The goal was simple: to build a clean, interactive map that highlights the structure and hierarchy of Montreal’s roads. I wanted highways to stand out boldly, residential streets to fade subtly, and everything to be easily explorable in a web browser or Jupyter Notebook.


To do this, I used OpenStreetMap (OSM) data, streamed directly into Python with the help of OSMnx. I rendered the map using Folium, a powerful library that builds Leaflet.js maps in Python, and applied a smooth color gradient using Matplotlib’s colormap tools.


How It Works

The process involved the following steps:

  1. Downloading road network data for Montreal using the OSMnx library.

  2. Classifying roads by importance, from motorways down to service alleys, based on OpenStreetMap's highwaytag.

  3. Assigning colors dynamically — more important roads received darker, bolder colors, while local streets were rendered with lighter tones.

  4. Rendering everything interactively using Folium, enabling zoom, pan, and hover without the need for saving or exporting the map.


What makes this approach powerful is that everything happens live in the notebook, no file saving, no GIS software, just clean, responsive visualization in the browser.


Why Color and Hierarchy Matter

Colorizing the roads based on their type isn’t just aesthetic, it reveals the structure of the city. Major highways and trunk roads form the skeletal grid, while smaller streets fill in the urban fabric.


Visualizing this hierarchy helps planners, researchers, and data enthusiasts better understand connectivity and density at a glance.


Try It for Your City

The best part? This isn’t limited to Montreal. You can apply the exact same workflow to any city or region in the world from Tokyo to Toronto.
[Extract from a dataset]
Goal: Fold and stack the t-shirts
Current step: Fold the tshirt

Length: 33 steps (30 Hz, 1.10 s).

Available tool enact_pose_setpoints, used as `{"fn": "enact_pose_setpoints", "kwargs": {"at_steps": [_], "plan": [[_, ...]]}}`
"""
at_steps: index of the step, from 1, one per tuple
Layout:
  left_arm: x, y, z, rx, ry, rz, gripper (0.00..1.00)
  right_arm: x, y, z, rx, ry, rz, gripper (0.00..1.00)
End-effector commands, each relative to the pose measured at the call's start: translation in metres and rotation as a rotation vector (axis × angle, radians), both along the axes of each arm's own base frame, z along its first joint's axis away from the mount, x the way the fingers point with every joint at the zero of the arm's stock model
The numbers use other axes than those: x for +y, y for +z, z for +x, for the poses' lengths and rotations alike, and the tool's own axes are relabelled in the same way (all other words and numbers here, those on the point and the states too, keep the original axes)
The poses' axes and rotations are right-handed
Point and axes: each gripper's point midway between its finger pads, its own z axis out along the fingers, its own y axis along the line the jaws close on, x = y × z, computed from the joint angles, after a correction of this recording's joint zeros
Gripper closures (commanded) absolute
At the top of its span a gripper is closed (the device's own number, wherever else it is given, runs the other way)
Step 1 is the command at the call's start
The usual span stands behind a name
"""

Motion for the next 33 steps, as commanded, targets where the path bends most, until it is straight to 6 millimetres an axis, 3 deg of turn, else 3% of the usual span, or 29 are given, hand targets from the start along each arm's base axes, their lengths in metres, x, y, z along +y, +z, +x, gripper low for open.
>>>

It’s a fantastic starting point for urban analytics, transportation modelling, or just exploring the world through the lens of code.

Figure 1: Shows the road network of Montreal
Figure 1: Shows the road network of Montreal
Figure 2: Shows a colourized road network of Montreal
Figure 2: Shows a colourized road network of Montreal
Figure 3: Shows the main road network
Figure 3: Shows the main road network

Next Steps

This project opens up exciting extensions:

  • Add a legend and hover tooltips to explain the road types

  • Overlay building footprints, parks, or land use zones

  • Integrate real-time data like traffic volume or cycling routes

  • Export high-resolution visuals for reports or interactive dashboards


Whether you're doing geospatial research, working on a smart city project, or just learning GIS in Python, this is a powerful and flexible way to start mapping with purpose.